Rationale: Certainly! Mendel could look at several traits in the same cross with his plants because they exhibit clear and distinct traits that are easy to observe and manipulate. This allowed him to study inheritance patterns of multiple traits simultaneously. In contrast, it is challenging to observe and manipulate multiple traits in people due to complex genetic interactions and environmental factors. This makes it difficult to isolate and study individual traits in humans compared to plants. Therefore, the ability to study several traits in the same cross is a unique advantage that Mendel had with his plants, making option D the correct answer.

Correct Answer: D

Rationale: The correct answer is D because all factors listed (A, B, and C) can influence the clinical effects of chromosome aberrations. A) Whether genetic material is lost or gained affects the function of genes. B) The amount of genetic material lost or gained can lead to more severe consequences. C) Euchromatic vs. heterochromatic material influences gene expression and function. Therefore, considering all these factors together provides a comprehensive understanding of the clinical effects of chromosome aberrations. Other choices are incorrect because they only focus on individual aspects and do not provide a holistic view.

Correct Answer: A

Rationale: Step 1: Amniocentesis and chorionic villus sampling are prenatal diagnostic tests. Step 2: These tests are performed to access fetal DNA for genetic analysis. Step 3: Amniocentesis involves extracting amniotic fluid, while chorionic villus sampling involves collecting cells from the placenta. Step 4: Both procedures allow for genetic testing of the fetus. Step 5: Choice A is correct as it accurately describes the purpose of these tests. Summary: Choices B, C, and D are incorrect because they do not accurately reflect the main purpose of amniocentesis and chorionic villus sampling, which is to access fetal DNA for genetic analysis, not to result in induced miscarriage, not just when non-invasive techniques are uninformative, and not necessarily to document a genetic defect.

Correct Answer: A

Rationale: Step 1: Unique DNA sequences are low copy number regions that are present in the genome in limited copies.
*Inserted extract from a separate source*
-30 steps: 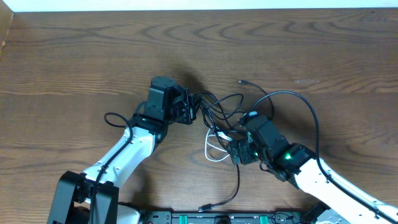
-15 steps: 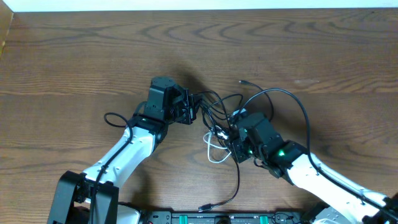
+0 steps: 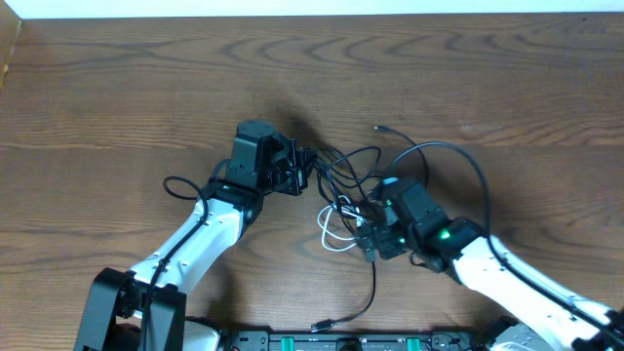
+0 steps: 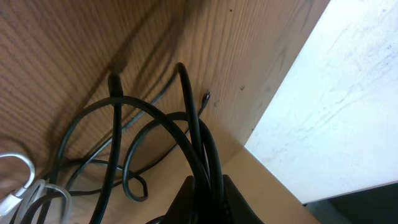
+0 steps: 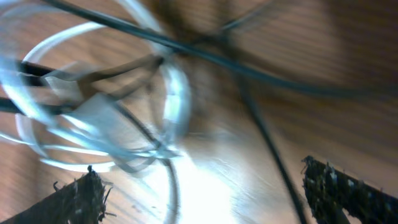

Step 2: These sequences anneal slowly because of their low copy number, making them distinct from high copy number sequences. Step 3: Unique sequences can include functional genes as well as non-coding regions. Step 4: By combining steps 1-3, we can conclude that all of the above statements are true for unique DNA sequences, making option A correct. Summary: Option B is incorrect because the slow annealing is specific to unique sequences. Option C is incorrect as unique sequences can include non-functional regions too. Option D is incorrect because unique sequences can represent more than 1.5% of the human genome.

Correct Answer: D

Rationale: The correct answer is D (All of the above). Fetal cells in maternal blood include lymphocytes, nucleated erythroblasts, and extra villus cytotrophoblasts. Lymphocytes can cross the placental barrier, nucleated erythroblasts are fetal blood cells, and extra villus cytotrophoblasts are from the placenta. These fetal cells can be detected in maternal blood samples through various methods, making D the correct choice. Choices A, B, and C are incorrect as they only represent specific types of fetal cells found in maternal blood, while D encompasses all potential types.